■ What is being asked
Copy each line from the data that has the word "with" in it.

■ Information shown

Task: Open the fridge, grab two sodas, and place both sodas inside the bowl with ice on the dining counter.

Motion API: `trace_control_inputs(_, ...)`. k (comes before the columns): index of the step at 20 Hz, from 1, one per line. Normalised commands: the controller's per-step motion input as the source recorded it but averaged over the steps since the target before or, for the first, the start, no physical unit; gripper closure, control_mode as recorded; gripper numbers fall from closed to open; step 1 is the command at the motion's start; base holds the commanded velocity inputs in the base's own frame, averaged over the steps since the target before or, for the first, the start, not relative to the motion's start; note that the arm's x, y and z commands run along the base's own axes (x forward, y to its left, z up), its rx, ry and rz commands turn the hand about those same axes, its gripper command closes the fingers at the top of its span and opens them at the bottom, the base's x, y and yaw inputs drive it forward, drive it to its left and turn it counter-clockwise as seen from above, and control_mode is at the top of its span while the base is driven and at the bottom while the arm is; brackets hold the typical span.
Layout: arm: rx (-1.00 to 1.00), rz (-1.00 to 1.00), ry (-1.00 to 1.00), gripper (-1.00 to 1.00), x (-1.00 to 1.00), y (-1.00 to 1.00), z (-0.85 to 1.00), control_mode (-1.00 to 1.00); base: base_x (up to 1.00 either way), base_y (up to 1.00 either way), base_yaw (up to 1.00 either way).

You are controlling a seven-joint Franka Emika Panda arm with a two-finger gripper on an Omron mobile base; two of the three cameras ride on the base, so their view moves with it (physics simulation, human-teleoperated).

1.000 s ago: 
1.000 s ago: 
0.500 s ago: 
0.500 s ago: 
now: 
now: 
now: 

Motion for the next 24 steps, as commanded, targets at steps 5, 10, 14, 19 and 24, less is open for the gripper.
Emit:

■ Expected answer
Task: Open the fridge, grab two sodas, and place both sodas inside the bowl with ice on the dining counter.
You are controlling a seven-joint Franka Emika Panda arm with a two-finger gripper on an Omron mobile base; two of the three cameras ride on the base, so their view moves with it (physics simulation, human-teleoperated).

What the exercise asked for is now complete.